== WHAT YOU NEED TO DO ==
Within the records below, reproduce without change the lines from the line that has "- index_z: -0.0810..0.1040" through the line that has "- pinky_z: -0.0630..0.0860", and only those.

== EXERCISE DATA ==
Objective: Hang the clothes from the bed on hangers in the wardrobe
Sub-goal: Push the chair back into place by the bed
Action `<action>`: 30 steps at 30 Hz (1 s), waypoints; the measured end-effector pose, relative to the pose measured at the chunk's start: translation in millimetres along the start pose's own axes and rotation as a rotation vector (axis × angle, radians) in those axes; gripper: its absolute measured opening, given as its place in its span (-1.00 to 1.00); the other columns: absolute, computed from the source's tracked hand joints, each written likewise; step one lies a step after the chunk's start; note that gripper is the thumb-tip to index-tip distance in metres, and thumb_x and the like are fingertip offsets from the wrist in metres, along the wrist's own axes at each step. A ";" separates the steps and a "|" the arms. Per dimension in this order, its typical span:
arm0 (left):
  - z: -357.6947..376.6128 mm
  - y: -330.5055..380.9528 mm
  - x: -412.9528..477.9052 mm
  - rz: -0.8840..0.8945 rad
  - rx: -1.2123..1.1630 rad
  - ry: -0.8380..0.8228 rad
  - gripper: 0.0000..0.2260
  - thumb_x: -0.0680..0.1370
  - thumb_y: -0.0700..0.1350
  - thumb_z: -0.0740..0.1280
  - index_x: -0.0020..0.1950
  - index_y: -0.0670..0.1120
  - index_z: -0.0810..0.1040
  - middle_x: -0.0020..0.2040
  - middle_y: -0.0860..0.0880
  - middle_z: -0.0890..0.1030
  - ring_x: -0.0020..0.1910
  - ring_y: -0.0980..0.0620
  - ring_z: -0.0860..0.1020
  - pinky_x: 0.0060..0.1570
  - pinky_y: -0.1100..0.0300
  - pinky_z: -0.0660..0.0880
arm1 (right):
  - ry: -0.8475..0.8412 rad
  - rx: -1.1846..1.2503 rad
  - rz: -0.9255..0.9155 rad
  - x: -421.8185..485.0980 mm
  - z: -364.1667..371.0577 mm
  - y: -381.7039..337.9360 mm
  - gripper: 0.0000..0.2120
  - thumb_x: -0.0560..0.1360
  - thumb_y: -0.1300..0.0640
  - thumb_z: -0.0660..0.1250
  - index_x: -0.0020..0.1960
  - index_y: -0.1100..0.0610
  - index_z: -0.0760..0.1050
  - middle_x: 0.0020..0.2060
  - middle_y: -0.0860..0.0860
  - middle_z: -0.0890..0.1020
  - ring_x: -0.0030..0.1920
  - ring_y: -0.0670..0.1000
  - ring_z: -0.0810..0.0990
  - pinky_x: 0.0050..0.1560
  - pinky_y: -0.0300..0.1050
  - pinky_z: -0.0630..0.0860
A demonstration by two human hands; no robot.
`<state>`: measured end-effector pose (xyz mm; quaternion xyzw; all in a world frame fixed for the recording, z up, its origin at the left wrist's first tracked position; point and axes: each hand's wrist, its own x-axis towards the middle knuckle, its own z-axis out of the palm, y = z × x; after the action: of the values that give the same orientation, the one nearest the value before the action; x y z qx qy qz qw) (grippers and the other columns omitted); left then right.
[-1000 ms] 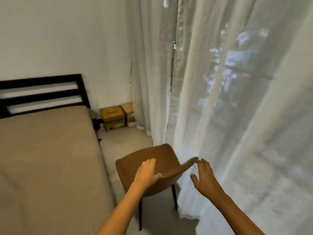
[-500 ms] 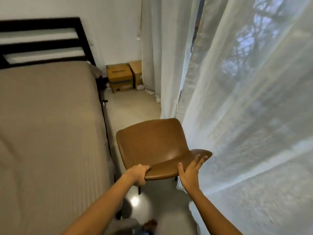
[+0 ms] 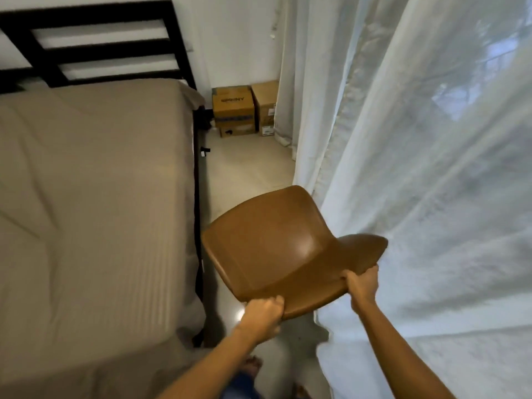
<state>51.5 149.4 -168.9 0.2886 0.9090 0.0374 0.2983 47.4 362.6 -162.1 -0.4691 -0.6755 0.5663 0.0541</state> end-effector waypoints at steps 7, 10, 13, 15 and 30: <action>10.5 143.7 47.8 -0.145 -0.154 0.125 -0.49 0.56 -0.05 0.23 0.40 -0.34 0.29 0.12 -0.15 0.61 0.05 -0.10 0.61 0.02 0.11 0.53 | -0.289 -0.311 -0.132 107.8 -58.4 -44.9 -0.22 0.17 0.24 0.46 0.36 0.18 0.30 0.22 0.20 0.49 0.13 0.23 0.51 0.09 0.18 0.55; -0.7 185.1 74.1 -0.217 -0.391 0.008 -0.52 0.60 -0.05 0.22 0.46 -0.22 0.22 0.25 -0.12 0.53 0.16 -0.14 0.55 0.16 0.06 0.49 | -0.320 -0.512 -0.212 133.1 -62.9 -60.5 -0.38 0.34 0.25 0.47 0.32 0.20 0.29 0.22 0.20 0.48 0.12 0.19 0.50 0.05 0.03 0.52; -2.8 207.6 99.5 -0.247 -0.445 0.039 -0.56 0.59 0.00 0.24 0.41 -0.17 0.33 0.22 -0.09 0.56 0.13 -0.10 0.58 0.14 0.10 0.51 | -0.275 -0.528 -0.277 136.7 -69.0 -62.7 -0.37 0.40 0.11 0.47 0.36 0.20 0.27 0.25 0.18 0.48 0.19 0.21 0.50 0.13 0.03 0.47; -4.4 215.0 109.8 -0.249 -0.465 0.071 -0.58 0.58 0.00 0.25 0.36 -0.20 0.38 0.16 -0.10 0.59 0.08 -0.09 0.60 0.10 0.12 0.54 | -0.229 -0.408 -0.223 122.0 -77.5 -53.0 -0.37 0.42 0.07 0.46 0.39 0.16 0.27 0.28 0.16 0.47 0.21 0.20 0.49 0.19 0.04 0.46; -19.1 186.7 143.6 0.223 -0.521 -0.026 -0.42 0.63 -0.16 0.19 0.55 -0.15 -0.05 0.28 -0.16 0.50 0.21 -0.12 0.51 0.22 0.03 0.46 | -0.179 -0.607 -0.195 105.3 -101.5 -13.2 -0.57 0.53 0.23 0.26 0.35 0.22 0.24 0.19 0.22 0.52 0.15 0.25 0.54 0.20 0.10 0.48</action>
<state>40.4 385.1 -183.1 0.3006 0.8275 0.2987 0.3682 42.9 509.4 -163.7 -0.3456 -0.8572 0.3701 -0.0939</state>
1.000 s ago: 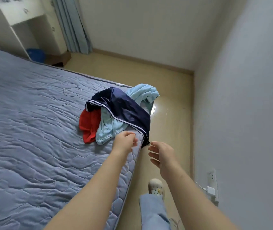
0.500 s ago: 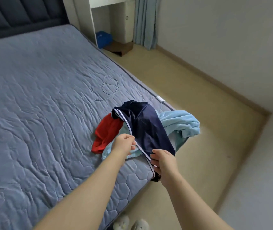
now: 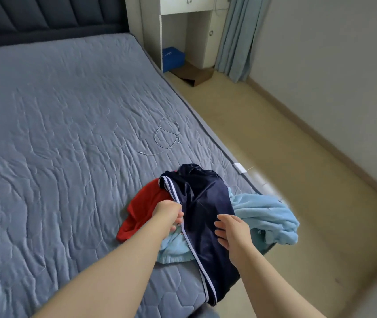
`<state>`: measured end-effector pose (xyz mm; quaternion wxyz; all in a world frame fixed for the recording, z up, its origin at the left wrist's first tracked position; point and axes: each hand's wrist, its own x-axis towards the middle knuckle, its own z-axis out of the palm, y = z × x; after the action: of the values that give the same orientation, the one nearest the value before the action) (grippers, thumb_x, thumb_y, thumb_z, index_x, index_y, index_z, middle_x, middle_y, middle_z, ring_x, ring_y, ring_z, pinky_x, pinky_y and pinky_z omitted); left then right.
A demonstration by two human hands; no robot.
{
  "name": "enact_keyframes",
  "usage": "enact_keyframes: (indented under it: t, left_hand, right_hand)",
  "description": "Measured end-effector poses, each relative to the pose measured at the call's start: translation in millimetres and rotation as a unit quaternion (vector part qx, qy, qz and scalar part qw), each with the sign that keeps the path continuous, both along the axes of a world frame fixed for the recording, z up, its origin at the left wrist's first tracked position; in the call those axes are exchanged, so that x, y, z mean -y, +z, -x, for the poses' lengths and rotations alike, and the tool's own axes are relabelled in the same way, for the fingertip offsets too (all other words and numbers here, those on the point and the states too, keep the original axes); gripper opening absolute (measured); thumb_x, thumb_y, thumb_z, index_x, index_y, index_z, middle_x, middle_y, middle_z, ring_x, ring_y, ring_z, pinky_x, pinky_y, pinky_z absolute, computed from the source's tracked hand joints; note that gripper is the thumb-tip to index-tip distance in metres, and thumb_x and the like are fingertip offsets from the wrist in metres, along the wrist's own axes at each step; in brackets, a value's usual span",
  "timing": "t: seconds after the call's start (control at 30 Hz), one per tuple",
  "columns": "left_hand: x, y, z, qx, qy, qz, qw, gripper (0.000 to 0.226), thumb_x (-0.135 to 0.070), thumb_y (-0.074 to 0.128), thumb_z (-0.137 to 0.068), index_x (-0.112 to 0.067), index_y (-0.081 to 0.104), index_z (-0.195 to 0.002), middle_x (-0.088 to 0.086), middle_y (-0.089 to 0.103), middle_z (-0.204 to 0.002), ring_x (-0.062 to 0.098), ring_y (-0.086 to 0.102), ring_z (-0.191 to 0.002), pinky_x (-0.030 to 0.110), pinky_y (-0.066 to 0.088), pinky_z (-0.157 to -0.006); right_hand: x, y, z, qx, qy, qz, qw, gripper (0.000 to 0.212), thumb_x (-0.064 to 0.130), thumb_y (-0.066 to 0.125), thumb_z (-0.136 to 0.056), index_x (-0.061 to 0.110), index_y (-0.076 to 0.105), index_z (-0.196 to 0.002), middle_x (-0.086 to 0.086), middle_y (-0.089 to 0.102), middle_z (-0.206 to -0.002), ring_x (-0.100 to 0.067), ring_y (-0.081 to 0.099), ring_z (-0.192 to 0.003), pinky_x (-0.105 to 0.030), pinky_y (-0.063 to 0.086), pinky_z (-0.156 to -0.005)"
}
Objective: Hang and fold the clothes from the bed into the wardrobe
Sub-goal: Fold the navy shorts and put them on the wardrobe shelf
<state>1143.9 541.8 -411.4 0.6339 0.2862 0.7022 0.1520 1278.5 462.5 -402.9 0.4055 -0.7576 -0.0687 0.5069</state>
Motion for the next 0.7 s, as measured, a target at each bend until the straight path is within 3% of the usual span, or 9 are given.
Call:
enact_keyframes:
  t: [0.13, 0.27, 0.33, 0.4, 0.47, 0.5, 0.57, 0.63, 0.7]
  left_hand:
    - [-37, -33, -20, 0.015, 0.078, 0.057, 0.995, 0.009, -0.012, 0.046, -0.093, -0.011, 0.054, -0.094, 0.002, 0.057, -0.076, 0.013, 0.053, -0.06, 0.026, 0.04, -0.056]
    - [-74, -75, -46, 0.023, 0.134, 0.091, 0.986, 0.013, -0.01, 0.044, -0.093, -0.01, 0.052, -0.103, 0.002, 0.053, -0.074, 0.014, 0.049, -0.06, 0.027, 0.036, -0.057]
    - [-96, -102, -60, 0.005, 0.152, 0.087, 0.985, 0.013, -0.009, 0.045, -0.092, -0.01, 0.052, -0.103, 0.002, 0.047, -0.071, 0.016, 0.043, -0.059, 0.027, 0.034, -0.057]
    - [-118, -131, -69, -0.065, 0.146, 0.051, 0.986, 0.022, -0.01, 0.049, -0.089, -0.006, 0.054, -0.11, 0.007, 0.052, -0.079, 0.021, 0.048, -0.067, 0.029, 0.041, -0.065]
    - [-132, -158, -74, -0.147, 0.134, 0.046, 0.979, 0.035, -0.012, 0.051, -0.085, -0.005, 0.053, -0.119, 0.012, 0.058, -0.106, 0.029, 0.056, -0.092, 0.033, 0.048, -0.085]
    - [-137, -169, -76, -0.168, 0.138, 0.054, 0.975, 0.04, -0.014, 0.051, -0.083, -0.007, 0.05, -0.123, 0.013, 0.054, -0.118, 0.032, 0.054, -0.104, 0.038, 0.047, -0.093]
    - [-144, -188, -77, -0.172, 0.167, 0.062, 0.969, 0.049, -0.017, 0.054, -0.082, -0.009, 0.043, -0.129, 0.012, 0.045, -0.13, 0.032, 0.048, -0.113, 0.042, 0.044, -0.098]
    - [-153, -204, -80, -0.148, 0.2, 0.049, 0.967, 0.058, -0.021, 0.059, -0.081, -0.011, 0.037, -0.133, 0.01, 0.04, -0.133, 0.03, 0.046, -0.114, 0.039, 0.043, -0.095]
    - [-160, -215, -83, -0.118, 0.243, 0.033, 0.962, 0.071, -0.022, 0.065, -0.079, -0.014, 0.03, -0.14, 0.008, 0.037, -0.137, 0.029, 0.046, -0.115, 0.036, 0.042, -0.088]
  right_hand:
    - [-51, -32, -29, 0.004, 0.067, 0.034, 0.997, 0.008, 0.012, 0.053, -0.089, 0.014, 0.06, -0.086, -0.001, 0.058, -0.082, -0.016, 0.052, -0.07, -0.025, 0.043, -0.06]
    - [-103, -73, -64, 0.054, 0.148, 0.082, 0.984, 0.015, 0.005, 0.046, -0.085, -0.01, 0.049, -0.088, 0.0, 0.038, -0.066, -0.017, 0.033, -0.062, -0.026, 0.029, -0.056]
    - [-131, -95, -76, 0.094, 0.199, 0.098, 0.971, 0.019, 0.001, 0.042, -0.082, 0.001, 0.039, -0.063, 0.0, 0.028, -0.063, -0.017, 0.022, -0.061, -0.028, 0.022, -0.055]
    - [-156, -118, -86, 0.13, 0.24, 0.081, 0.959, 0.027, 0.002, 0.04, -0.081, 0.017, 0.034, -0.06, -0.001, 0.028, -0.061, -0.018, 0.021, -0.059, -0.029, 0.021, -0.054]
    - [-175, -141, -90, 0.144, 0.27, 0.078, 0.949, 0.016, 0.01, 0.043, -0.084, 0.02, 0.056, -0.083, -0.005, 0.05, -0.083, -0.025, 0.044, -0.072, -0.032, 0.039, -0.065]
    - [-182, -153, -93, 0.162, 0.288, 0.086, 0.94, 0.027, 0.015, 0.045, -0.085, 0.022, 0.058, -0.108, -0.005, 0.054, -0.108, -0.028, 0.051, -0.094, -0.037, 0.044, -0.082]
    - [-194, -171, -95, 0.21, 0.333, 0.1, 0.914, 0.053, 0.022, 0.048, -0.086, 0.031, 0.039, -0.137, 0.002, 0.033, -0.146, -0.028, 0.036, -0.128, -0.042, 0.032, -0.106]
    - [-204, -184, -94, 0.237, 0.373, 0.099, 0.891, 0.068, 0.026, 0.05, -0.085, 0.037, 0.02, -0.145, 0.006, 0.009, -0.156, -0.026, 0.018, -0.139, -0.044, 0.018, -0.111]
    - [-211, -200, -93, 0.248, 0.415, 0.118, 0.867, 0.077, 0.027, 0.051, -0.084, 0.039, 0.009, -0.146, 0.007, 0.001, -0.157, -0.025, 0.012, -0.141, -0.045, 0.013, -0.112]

== RESPONSE TO THE TASK ==
  - index_z: -0.0810..0.1040
  - middle_x: -0.0020..0.2040
  - middle_y: -0.0860..0.0880
  - middle_z: -0.0890..0.1030
  - ring_x: -0.0020..0.1910
  - ring_y: -0.0980..0.0620
  - ring_z: -0.0860..0.1020
  - pinky_x: 0.0060..0.1570
  - pinky_y: -0.1100..0.0300
  - pinky_z: -0.0660..0.0880
arm1 (right):
  - ry: -0.8475..0.8412 rad
  - rx: -1.1846..1.2503 rad
  - rz: -0.9255..0.9155 rad
  - x: -421.8185..485.0980 mm
  - z: -364.1667..371.0577 mm
  - y: -381.7039..337.9360 mm
  - gripper: 0.0000..0.2120
  - thumb_x: -0.0560..0.1360
  - thumb_y: -0.1300..0.0640
  - thumb_z: -0.0660..0.1250
  - index_x: -0.0020..0.1960
  - index_y: -0.1100..0.0610
  - index_z: -0.0760..0.1050
  - middle_x: 0.0020..0.2060
  - middle_y: -0.0860..0.0860
  - middle_z: -0.0890..0.1020
  - ring_x: -0.0030..0.1920
  - ring_y: -0.0670..0.1000
  - ring_z: -0.0810..0.0990
  - pinky_x: 0.0050..0.1560
  - pinky_y: -0.0300..0.1050
  - pinky_z: -0.0630..0.0860

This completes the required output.